Problem to work on ->
Return only those lines of the material that contain "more".

Exercise data ->

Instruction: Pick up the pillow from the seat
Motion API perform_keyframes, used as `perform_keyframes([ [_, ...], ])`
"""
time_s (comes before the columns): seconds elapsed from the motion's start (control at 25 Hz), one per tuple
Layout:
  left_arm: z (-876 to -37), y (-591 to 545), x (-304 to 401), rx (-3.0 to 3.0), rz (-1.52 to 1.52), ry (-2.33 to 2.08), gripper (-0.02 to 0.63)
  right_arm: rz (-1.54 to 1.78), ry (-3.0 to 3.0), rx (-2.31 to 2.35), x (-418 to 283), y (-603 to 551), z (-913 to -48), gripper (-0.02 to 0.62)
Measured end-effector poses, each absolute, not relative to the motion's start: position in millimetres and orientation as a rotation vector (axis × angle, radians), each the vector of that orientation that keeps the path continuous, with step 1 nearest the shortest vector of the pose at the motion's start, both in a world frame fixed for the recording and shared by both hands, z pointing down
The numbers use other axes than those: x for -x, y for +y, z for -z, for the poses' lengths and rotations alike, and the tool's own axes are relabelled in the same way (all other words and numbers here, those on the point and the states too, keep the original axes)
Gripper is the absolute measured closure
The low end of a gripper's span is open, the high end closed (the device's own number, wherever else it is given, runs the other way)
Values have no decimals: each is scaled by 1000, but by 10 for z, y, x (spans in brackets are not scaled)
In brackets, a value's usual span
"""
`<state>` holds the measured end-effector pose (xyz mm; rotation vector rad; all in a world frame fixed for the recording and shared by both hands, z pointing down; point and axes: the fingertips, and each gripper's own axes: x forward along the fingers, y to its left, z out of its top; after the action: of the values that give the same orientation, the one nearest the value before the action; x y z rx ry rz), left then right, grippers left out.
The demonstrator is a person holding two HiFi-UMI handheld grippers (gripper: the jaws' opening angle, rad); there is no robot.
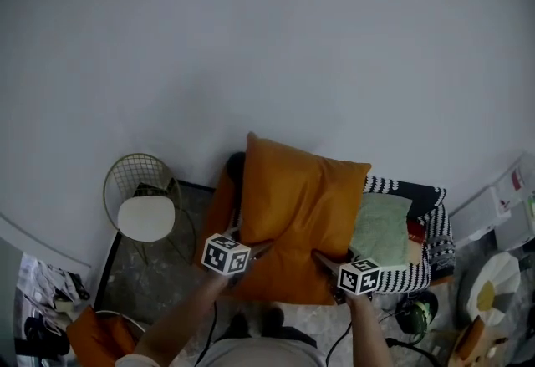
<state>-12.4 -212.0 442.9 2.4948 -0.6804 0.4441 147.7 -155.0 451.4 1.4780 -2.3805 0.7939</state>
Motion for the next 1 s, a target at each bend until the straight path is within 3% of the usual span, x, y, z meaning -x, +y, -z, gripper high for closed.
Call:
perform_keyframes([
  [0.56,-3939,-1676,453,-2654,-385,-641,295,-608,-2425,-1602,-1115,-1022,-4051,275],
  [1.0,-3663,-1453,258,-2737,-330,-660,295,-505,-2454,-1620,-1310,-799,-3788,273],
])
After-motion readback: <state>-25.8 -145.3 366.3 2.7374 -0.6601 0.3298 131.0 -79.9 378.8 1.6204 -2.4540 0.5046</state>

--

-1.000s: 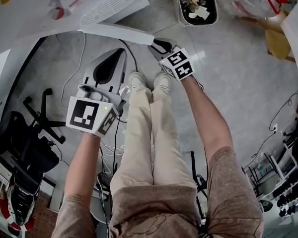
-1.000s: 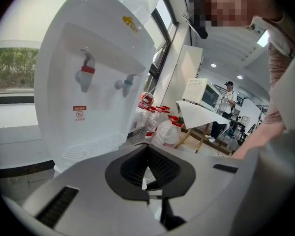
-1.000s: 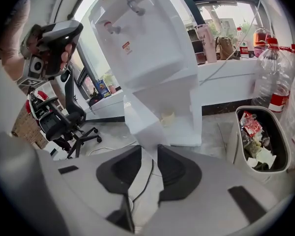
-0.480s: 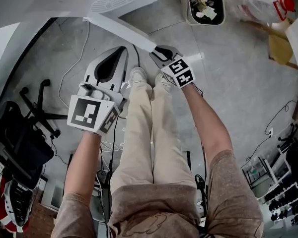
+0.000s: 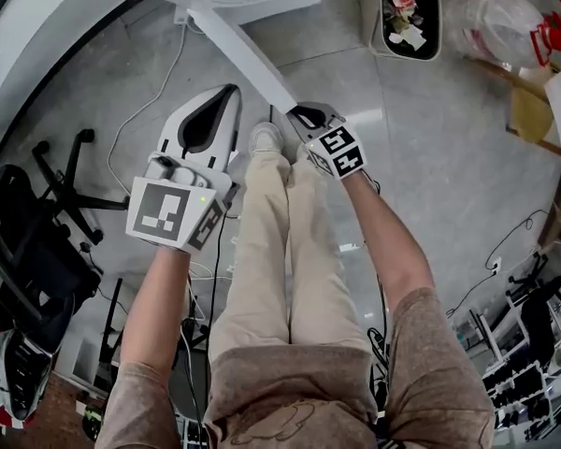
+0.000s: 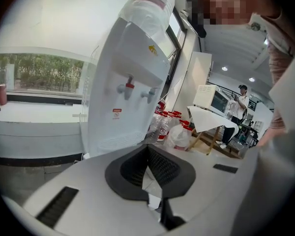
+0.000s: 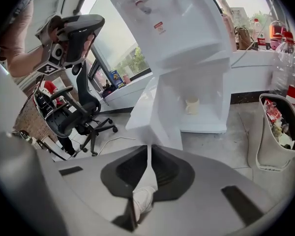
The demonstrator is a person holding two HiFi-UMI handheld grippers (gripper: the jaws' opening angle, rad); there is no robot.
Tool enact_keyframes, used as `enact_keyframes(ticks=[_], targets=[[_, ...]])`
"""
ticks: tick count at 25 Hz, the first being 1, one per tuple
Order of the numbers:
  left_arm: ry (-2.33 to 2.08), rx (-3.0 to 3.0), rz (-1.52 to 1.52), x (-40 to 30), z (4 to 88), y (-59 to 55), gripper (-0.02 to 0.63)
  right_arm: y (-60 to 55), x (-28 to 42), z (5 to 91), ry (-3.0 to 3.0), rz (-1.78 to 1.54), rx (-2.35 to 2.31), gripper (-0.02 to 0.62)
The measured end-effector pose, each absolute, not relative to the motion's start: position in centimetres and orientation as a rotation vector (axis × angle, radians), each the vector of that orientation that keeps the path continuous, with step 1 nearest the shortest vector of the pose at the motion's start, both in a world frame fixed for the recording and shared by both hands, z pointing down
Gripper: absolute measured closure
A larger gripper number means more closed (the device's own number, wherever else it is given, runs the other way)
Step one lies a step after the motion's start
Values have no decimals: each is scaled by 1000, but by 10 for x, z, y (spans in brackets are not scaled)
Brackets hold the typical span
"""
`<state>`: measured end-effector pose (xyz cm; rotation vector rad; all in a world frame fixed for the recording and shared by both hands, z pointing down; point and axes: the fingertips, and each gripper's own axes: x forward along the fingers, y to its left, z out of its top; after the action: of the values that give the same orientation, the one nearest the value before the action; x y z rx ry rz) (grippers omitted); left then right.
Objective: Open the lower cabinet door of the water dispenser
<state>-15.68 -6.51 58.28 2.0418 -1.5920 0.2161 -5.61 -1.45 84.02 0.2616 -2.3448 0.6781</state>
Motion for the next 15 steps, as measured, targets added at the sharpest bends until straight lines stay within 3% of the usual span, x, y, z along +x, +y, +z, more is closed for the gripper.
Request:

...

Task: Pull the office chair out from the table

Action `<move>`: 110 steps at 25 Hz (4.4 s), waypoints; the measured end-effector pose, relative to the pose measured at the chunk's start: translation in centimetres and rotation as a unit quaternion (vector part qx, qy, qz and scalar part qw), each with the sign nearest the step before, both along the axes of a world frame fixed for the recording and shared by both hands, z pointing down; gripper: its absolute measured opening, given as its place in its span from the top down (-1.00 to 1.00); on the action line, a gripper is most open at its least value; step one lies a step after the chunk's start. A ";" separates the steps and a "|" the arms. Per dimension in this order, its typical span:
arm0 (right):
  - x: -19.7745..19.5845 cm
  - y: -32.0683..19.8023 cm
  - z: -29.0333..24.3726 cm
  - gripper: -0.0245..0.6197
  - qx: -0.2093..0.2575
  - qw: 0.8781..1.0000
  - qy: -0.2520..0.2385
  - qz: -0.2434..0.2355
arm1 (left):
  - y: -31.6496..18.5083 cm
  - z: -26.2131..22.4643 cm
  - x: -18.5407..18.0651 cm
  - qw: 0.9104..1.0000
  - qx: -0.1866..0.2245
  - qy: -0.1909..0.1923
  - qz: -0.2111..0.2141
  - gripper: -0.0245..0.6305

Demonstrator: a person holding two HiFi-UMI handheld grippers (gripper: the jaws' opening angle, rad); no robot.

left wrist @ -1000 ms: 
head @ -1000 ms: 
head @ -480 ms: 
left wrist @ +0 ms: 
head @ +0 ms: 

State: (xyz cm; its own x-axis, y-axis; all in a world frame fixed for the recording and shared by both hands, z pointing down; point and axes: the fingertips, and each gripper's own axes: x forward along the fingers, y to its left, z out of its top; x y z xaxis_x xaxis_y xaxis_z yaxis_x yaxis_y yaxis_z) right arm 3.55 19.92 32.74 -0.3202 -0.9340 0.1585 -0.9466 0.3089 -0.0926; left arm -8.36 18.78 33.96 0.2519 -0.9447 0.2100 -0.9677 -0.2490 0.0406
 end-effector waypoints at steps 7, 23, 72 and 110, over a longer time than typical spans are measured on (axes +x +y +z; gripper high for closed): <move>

Output of the exercise ->
A larger gripper number means more closed (the device's own number, wherever else it is given, runs the other way)
Motion for the next 15 steps, as measured, targets added at the sharpest bends until straight lines stay within 3% of the usual span, x, y, z along +x, +y, +z, more is closed for the gripper.

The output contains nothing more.